Reads returned data

bio_return(project_dir, return = NULL)

Arguments

project_dir

Path to the enclosing directory of a UKB project.

return

A integer indicating which UKB return to read, e.g., 3388 for PGxPOP returned allele and phenotype calls.

Value

For return 3388 a data frame of PGxPOPcalled diplotypes and phenotypes, for both the imputed and integrated (imputed plus exome) data. See McInnes et al (2020) Pharmacogenetics at scale: An analysis of the UK BiobankFor return 1701 a list of two dataframes: calls and sumstats. CNV calls for the full UK Biobank analysed with Affymetrix Powertools, followed by PennCNV. For methods see Kendall et al., Biol Psychiatry, 2017. sumstats column Filter indicates whether a person passed (1) or failed (0) filtering criteria: call_rate>0.96 & NumCNV<31 & WF>-0.03 & WF<0.03 & LRR_SD <0.35 calls includes:

  • f.eid: the ID (specific to project 14421)

  • chr: chromosome number (only autosomes are included)

  • start / end: position on the chromosome in bp, according to hg19.

  • Type: copy number (0,1 = deletions, 3,4 = duplications)

  • Size: length of the CNV in base pairs

  • Probe: number of SNP probes within the CNV (we have retained only CNVs covered with 10 or more probes)
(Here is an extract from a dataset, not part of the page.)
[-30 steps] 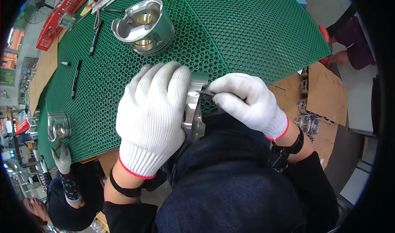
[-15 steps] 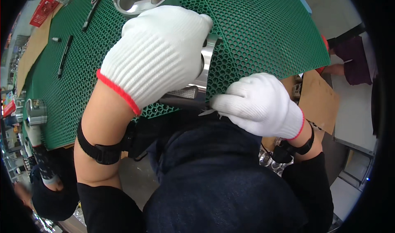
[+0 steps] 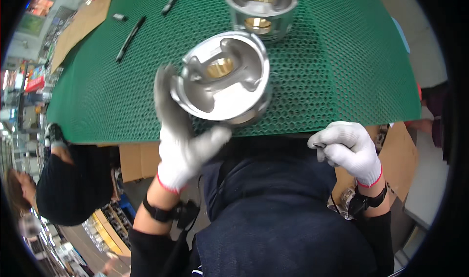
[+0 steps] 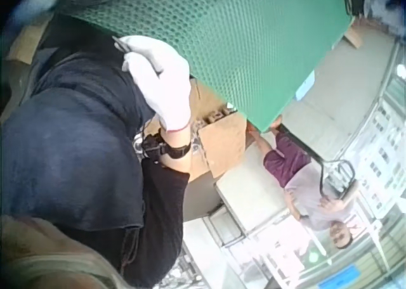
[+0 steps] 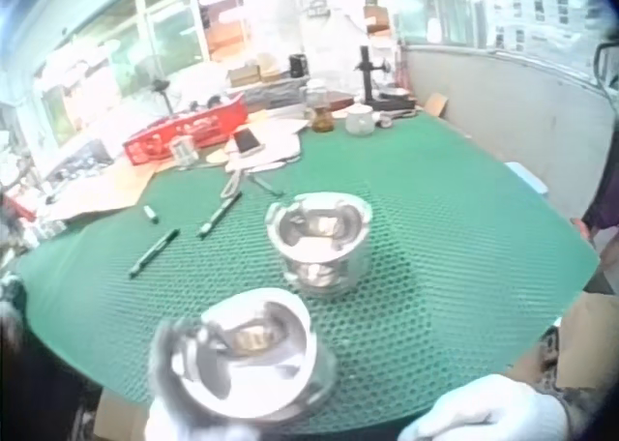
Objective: Insert and secure a component inside an engine piston and organize the pistons on a pallet.
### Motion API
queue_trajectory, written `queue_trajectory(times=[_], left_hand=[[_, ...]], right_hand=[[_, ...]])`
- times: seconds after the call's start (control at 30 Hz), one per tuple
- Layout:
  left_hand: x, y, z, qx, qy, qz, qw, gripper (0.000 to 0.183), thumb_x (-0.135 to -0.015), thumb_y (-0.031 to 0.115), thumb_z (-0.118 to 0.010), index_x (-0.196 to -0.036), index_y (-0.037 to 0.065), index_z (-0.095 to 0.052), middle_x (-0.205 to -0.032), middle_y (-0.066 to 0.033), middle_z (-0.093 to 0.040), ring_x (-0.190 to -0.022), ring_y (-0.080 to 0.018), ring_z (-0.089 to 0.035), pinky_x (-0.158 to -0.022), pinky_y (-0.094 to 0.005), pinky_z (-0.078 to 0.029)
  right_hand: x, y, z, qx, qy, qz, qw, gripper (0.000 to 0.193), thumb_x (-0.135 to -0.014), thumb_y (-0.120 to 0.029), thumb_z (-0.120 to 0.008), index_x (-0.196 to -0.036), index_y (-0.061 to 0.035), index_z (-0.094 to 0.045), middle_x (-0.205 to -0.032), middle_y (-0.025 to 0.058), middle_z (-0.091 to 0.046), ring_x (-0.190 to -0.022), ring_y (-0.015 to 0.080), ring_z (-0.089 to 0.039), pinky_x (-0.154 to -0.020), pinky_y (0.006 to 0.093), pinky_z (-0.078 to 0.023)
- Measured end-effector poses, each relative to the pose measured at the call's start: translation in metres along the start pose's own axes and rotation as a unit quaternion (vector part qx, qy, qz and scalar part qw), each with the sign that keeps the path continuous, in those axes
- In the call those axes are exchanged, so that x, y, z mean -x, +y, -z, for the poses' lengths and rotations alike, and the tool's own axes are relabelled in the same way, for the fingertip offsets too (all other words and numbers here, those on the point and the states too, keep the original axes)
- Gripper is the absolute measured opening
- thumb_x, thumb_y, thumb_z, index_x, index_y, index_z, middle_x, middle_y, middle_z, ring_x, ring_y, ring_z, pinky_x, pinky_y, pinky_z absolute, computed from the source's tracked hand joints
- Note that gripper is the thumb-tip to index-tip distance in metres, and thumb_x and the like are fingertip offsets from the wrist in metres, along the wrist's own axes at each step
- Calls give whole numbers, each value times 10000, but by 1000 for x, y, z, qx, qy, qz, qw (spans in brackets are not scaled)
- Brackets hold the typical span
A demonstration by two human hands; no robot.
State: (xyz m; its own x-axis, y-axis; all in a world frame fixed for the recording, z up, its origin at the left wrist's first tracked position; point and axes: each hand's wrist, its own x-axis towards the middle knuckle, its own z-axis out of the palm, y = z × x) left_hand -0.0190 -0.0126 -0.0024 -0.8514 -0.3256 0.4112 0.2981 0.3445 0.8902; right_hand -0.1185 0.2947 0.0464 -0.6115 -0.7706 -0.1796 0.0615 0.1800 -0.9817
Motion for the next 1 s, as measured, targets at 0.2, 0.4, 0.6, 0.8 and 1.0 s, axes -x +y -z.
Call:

  • Conf: confidence call for the CNV, according to PennCNV

  • Pathogenic_CNVs: CNVs in 92 regions described in the Supplementary material (Supplementary Table 1) of Owen D, Bracher-Smith M, Kendall KM, Rees E, Einon M, Escott-Price V, Owen MJ, O'Donovan MC, Kirov G. Effects of pathogenic CNVs on physical traits in participants of the UK Biobank. BMC Genomics. 2018 Dec 4;19(1):867. doi: 10.1186/s12864-018-5292-7. PMID: 30509170. The calls have been checked manually and the criteria for accepting a CNV are listed in the same paper: Supplementary Table 2 (typically >50% of the critical interval).
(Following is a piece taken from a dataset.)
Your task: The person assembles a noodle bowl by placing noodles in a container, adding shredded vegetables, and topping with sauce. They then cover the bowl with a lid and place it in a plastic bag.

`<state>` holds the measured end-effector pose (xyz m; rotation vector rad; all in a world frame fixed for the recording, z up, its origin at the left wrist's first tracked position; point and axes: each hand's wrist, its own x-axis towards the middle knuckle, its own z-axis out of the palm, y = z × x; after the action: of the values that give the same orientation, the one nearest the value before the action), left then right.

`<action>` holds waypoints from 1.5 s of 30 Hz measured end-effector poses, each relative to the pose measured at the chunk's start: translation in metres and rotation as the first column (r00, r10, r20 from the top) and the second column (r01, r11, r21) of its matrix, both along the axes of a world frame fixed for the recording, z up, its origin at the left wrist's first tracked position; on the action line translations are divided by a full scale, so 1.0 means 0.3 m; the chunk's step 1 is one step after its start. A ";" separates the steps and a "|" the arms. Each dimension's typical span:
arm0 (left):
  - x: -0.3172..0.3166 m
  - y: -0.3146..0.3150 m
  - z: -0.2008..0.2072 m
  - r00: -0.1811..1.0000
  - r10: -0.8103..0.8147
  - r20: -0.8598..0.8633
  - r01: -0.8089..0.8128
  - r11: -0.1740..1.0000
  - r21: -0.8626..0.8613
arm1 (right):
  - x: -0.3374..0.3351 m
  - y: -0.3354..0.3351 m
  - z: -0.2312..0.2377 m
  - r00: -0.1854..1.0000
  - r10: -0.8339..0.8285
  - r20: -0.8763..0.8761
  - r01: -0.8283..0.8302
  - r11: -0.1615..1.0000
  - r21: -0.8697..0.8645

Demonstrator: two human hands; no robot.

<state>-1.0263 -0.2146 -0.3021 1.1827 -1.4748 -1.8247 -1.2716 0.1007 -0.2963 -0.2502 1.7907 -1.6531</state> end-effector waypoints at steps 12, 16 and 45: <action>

  • N_genes_hit: the number of genes within the CNV (can be intronic)

  • Call_rate / LRR_SD / WF / Num_CNV: indicate the quality control measures for the individual carrying the CNV, identical to those in the “Summary_statistics.dat” file.

  • Density: indicates the number of base pairs per probe within the CNV. We recommend no more than 20,000bp per probe for a CNV to be accepted.

  • Filter: CNVs are filtered out (0) if they were called on good arrays (call_rate>0.96 & NumCNV<31 & WF>-0.03 & WF<0.03 & LRR_SD <0.35) and had a density of <20,000bp.